Debórah Dwork is the Rose Professor of Holocaust History and Director of the Strassler Center for Holocaust and Genocide Studies at Clark University. As founding Director of the Center, she has given shape to a forum for Holocaust and genocide education and scholarship, dedicated to teaching, research, and public service. She is now counted a leading authority on university education in this field, as well as in her area of scholarship: Holocaust history.

Professor Dwork’s books include her now classic Children With A Star, translated into many languages and the subject of a documentary by the CBC. Recognizing that history focused on the adult world and that children were seen, principally, as future participants in that realm, Dwork sought a new “child-centered” approach. A wholly original theoretical development, Dwork’s child-centered history opened a new area of historical investigation.  Children was also a pioneer work in the use of oral histories, conducted and recorded by Dwork. Auschwitz, co-authored with Robert Jan van Pelt, received the National Jewish Book Award, the Spiro Kostoff Award, and was voted a Best Book by the German Book Critics.  It was the basis for the Emmy-nominated BBC documentary, “Auschwitz: The Blueprints of Genocide.” Holocaust: A History, again in collaboration with van Pelt and also translated into a number of languages, was a finalist for the National Jewish Book Award. Dwork’s beautiful Terezin Album of Mariánka Zadikow is an annotated, edited poesie album collected by a Jewish inmate as the Germans pressed forward with deportations from Theresienstadt.  Her co-authored Flight from the Reich: Jewish Refugees, 1933-1946, which tells the story of Jewish refugees from the ever-widening territory of Nazi Europe and follows Jewish displaced persons after the war, was selected as a ForeWord Reviews Book of the Year Award Finalist and, in French translation, a Grand Livre du Mois selection. Dwork’s most recent work, A Boy in Terezín: The Private Diary of Pavel Weiner is an annotated, edited diary written by a Prague boy during his third and last year in the Terezín transit camp, from April 1944 until April 1945; it was his bar mitzvah year. Pavel and his diary survived, Pavel a survivor of the Holocaust and his diary a precious record of his daily life and the history of the camp.

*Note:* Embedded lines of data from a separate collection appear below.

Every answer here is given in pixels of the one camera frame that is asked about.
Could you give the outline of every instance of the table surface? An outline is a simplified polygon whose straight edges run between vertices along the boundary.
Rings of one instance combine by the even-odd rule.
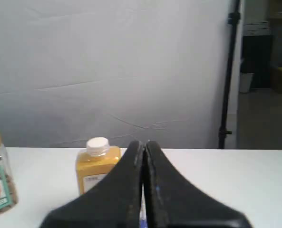
[[[19,203],[0,228],[38,228],[49,211],[78,196],[80,149],[8,148]],[[282,228],[282,151],[163,149],[191,183],[243,212],[254,228]]]

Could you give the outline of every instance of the yellow squeeze bottle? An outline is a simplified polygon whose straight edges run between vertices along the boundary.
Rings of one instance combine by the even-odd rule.
[[[110,146],[108,139],[97,137],[88,140],[87,149],[82,150],[76,160],[79,194],[84,194],[100,182],[120,158],[120,148]]]

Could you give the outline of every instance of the wrinkled white sheet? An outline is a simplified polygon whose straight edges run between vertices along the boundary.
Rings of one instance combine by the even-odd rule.
[[[84,147],[105,136],[122,147],[216,148],[231,2],[0,0],[6,146]],[[234,116],[240,44],[239,29]]]

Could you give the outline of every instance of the floor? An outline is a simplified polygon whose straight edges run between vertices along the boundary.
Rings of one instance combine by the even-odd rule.
[[[239,94],[238,149],[282,150],[282,95],[271,89]]]

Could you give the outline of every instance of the black stand pole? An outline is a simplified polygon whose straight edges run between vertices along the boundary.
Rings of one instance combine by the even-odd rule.
[[[226,129],[226,119],[228,111],[228,99],[230,94],[231,79],[232,79],[232,69],[233,69],[233,59],[236,44],[237,27],[240,20],[240,0],[235,0],[234,12],[229,14],[229,24],[232,25],[230,49],[227,59],[227,68],[225,76],[224,94],[223,94],[223,104],[222,104],[222,116],[221,125],[219,128],[219,149],[224,149],[225,139],[228,134],[232,134],[231,131]]]

Debórah Dwork has been, inter alia, a Guggenheim Fellow, a Fellow at the Woodrow Wilson International Center for Scholars, and a Fellow of the American Council of Learned Societies.  A member of the U.S. delegation to the International Holocaust Remembrance Alliance (previously called the International Task Force, or ITF), Dwork serves on many advisory boards and works with non-profit organizations and foundations concerned with Holocaust education. Above all, Professor Dwork is a teacher and mentor to undergraduate and doctoral students who value her commitment to training the next generation of Holocaust scholars.